France — Quel est le programme La République en marche (LaRem) pour la santé ? Dans le cadre de notre série d’entretiens sur les propositions santé des principaux candidats à l’élection présidentielleMedscape a interrogé le Dr François Braun, expert santé auprès d’Emmanuel Macron.

Medscape Edition Française : Comment réenchanter l'hôpital ?

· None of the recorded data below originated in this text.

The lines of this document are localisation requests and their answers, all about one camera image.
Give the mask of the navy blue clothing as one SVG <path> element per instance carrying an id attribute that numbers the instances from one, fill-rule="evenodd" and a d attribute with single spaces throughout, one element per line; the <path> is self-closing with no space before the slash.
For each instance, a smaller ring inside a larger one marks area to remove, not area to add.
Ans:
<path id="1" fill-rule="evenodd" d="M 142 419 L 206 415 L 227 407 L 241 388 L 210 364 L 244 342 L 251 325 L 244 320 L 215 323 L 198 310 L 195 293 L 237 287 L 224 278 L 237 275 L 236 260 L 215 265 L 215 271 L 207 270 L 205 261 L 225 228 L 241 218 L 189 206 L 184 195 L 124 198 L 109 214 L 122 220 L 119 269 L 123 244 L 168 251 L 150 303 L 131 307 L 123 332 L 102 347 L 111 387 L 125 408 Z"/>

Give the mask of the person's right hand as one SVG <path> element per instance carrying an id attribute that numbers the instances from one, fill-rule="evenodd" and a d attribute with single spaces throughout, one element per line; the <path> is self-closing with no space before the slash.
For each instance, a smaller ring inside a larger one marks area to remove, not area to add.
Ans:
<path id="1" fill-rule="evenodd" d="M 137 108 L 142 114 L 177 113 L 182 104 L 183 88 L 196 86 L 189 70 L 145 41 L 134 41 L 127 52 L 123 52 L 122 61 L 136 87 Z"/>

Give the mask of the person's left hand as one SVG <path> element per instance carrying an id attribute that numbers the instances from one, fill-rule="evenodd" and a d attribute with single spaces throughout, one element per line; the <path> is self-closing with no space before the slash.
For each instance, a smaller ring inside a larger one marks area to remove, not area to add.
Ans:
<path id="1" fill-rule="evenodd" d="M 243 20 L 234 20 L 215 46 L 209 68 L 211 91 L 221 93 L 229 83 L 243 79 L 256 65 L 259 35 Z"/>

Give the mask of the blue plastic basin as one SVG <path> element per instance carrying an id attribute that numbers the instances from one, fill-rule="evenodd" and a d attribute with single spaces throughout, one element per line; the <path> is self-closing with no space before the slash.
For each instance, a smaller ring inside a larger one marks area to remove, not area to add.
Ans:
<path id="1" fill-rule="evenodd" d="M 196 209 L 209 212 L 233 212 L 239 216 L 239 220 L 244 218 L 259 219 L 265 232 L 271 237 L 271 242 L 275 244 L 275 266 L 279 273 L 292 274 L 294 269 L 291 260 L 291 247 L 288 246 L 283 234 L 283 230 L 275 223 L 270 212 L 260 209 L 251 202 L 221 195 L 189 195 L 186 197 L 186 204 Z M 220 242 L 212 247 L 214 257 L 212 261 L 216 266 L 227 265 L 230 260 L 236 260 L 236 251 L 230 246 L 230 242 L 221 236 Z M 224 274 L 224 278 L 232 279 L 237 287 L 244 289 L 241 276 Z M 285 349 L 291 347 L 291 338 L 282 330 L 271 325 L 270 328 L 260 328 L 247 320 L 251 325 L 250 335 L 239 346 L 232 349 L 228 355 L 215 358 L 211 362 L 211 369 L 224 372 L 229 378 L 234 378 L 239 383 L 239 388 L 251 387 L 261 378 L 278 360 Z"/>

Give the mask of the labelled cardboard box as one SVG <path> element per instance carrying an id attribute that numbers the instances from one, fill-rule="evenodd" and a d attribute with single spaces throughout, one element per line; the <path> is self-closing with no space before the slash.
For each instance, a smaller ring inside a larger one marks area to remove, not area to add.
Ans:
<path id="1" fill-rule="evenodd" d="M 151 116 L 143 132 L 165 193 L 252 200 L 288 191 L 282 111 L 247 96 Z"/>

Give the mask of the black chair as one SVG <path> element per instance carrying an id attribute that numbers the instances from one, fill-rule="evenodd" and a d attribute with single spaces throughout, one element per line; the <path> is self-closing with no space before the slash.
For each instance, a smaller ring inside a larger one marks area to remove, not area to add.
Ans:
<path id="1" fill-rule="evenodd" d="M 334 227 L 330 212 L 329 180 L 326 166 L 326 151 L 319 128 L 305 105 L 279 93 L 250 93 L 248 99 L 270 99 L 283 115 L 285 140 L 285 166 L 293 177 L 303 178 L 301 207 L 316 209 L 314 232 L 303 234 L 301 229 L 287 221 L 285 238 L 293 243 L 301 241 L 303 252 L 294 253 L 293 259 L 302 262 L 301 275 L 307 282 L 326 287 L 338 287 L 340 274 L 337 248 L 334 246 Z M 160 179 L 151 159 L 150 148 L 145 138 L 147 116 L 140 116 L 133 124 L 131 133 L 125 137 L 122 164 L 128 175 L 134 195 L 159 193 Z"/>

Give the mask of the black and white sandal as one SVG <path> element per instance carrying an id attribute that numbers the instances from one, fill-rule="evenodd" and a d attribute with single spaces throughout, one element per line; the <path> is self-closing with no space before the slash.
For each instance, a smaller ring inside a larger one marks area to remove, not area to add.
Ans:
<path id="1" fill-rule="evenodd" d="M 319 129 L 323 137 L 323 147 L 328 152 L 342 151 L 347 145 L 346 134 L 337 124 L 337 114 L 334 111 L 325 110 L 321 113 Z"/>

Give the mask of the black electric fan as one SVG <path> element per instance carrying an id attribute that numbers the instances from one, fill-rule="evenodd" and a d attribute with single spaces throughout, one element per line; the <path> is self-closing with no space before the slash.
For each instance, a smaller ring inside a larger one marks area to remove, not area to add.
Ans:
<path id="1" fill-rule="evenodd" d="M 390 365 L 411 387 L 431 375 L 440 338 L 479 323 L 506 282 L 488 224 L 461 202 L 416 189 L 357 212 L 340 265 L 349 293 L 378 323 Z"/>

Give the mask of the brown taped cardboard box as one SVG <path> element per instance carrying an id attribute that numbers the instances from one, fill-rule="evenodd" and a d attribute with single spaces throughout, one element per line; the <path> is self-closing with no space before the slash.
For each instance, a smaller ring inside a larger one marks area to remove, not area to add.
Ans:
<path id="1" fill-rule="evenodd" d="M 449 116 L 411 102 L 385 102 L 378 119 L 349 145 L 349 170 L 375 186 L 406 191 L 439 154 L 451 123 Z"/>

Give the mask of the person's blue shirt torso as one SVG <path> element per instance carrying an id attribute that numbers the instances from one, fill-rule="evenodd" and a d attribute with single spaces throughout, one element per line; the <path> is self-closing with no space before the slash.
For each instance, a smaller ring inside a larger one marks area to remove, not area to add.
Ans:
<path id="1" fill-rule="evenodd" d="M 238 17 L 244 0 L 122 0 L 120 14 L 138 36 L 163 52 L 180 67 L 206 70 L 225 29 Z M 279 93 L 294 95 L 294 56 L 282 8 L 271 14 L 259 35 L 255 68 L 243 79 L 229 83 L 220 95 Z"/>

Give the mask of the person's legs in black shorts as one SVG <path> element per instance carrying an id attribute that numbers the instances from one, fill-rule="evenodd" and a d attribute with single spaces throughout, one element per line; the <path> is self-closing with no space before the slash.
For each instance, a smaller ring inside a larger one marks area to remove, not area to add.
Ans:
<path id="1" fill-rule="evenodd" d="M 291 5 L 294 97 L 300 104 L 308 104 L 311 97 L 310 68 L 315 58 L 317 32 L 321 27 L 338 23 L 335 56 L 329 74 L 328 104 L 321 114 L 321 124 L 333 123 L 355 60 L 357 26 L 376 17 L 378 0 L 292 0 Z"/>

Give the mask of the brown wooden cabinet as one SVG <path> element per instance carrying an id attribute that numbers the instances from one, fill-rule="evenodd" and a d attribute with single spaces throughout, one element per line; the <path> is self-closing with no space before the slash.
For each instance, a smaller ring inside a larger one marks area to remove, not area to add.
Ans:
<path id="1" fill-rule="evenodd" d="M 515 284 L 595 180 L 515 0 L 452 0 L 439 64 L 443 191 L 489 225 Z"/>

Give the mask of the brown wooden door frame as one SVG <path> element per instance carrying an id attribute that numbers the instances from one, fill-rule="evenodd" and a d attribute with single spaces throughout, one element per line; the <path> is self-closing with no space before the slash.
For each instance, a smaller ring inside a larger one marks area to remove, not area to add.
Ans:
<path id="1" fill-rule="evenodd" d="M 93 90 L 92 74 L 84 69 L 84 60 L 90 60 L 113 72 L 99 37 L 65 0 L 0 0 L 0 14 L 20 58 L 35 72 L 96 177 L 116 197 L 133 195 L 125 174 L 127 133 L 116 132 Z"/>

Dr François Braun : Le Ségur de la santé était nécessaire, il s'agissait d'un traitement symptomatique, ce n'était en aucun cas un traitement de fond de l'hôpital public. La pandémie de Covid-19 nous a démontré la bonne résistance de l'hôpital, qui malgré les difficultés liées à la crise sanitaire a résisté. Cette crise a également permis de rendre visibles les faiblesses de l'hôpital public, qui est trop organisé en silo et très administré. Nous constatons les effets délétères de la loi HPST qui a ajouté une couche superflue de management hospitalier en mettant de côté les professionnels de santé. Le rapport Claris (Mission sur la gouvernance et la simplification hospitalières confiée au Pr Olivier Claris, NDLR) a ouvert la voie mais il faut maintenant aller plus loin, et donner plus de place au management médical au sein des établissements de santé, comme le préconise le candidat Emmanuel Macron.

 
Il faut maintenant aller plus loin, et donner plus de place au management médical.
 

Il faut s'assurer également que les tâches administratives soient réellement utiles, et supprimer celles qui sont inutiles : exemple, on demande en permanence aux médecins, des bilans, des fiches Excel, etc. Ce n'est pas cela qui améliore la qualité des soins. Il faudrait plutôt mettre des administratifs à disposition des professionnels de santé, à l'instar des assistants médicaux dans le secteur libéral, pour qu'ils puissent décharger médecins et soignants de toutes ces tâches administratives.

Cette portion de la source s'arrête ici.